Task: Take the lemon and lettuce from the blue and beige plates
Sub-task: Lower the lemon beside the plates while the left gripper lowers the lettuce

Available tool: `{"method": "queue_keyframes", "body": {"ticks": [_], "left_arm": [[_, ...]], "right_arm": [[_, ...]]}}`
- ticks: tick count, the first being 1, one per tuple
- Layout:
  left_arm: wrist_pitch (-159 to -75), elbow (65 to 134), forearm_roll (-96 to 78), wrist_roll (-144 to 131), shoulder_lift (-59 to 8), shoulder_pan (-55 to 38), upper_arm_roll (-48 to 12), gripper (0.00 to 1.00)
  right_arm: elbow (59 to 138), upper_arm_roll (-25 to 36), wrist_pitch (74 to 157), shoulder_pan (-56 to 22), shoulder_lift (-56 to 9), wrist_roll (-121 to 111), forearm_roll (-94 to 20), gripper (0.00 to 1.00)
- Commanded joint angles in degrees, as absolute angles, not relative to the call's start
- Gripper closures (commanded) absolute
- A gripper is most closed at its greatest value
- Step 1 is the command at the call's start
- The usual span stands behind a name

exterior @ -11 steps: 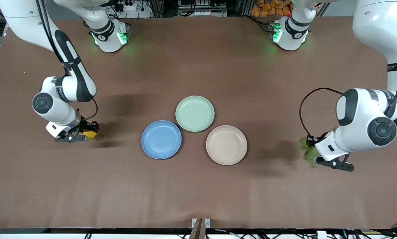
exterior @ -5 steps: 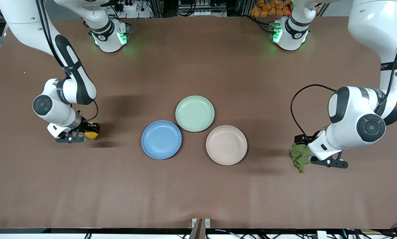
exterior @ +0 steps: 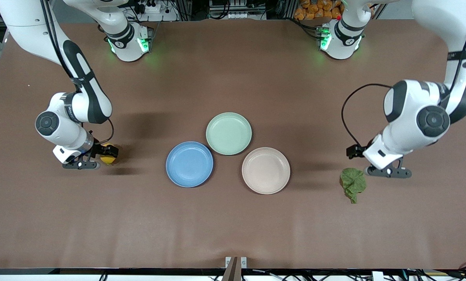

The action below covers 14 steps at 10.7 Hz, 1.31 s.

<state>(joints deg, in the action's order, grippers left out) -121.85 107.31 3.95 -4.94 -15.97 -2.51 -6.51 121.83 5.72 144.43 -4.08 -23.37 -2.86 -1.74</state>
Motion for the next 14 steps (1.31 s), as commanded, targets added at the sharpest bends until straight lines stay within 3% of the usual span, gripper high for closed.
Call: {"method": "queue_keyframes", "body": {"ticks": [1, 3, 7, 11, 14], "left_arm": [[-123.4, 115.2, 3.1, -6.2, -7.8, -2.5, -7.2, 0.00], [-123.4, 116.3, 3.1, -6.2, -5.3, -2.5, -7.3, 0.00], [-123.3, 116.8, 2.9, -6.4, -1.9, -2.1, -7.3, 0.00], [-122.7, 110.8, 2.6, -13.7, -1.1, -2.0, -7.3, 0.00], [-112.4, 103.6, 2.6, -12.9, -2.5, -2.4, -7.3, 0.00]], "right_arm": [[117.4, 5.3, 133.5, -3.3, -20.6, -3.9, -3.3, 0.00], [116.0, 5.4, 128.3, -3.1, -17.7, -3.9, -3.2, 0.00], [116.0, 5.3, 127.1, -3.0, -12.8, -3.8, -3.2, 0.00], [116.0, 4.8, 121.0, -1.6, -6.3, -3.8, -3.1, 0.00], [114.9, 1.0, 115.5, 2.5, -2.1, -4.0, -2.6, 0.00]]}}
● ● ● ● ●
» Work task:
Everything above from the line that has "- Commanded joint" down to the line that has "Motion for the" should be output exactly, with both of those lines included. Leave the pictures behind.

» Answer box:
- Commanded joint angles in degrees, as absolute angles, not relative to the call's start
- Gripper closures (commanded) absolute
- A gripper is most closed at its greatest value
- Step 1 is the command at the call's start
- The usual span stands behind a name

exterior @ -11 steps: 
exterior @ -5 steps: 
exterior @ +0 steps: 

The action below covers 14 steps at 10.7 Hz, 1.31 s.

<state>(joints deg, in the action's order, grippers left out) -121.85 107.31 3.95 -4.94 -15.97 -2.51 -6.51 121.83 5.72 144.43 -4.08 -23.37 -2.86 -1.74</state>
Motion for the next 14 steps (1.31 s), as commanded, targets added at the sharpest bends until straight lines stay within 3% of the usual span, gripper high for closed.

Nothing further is required by the exercise.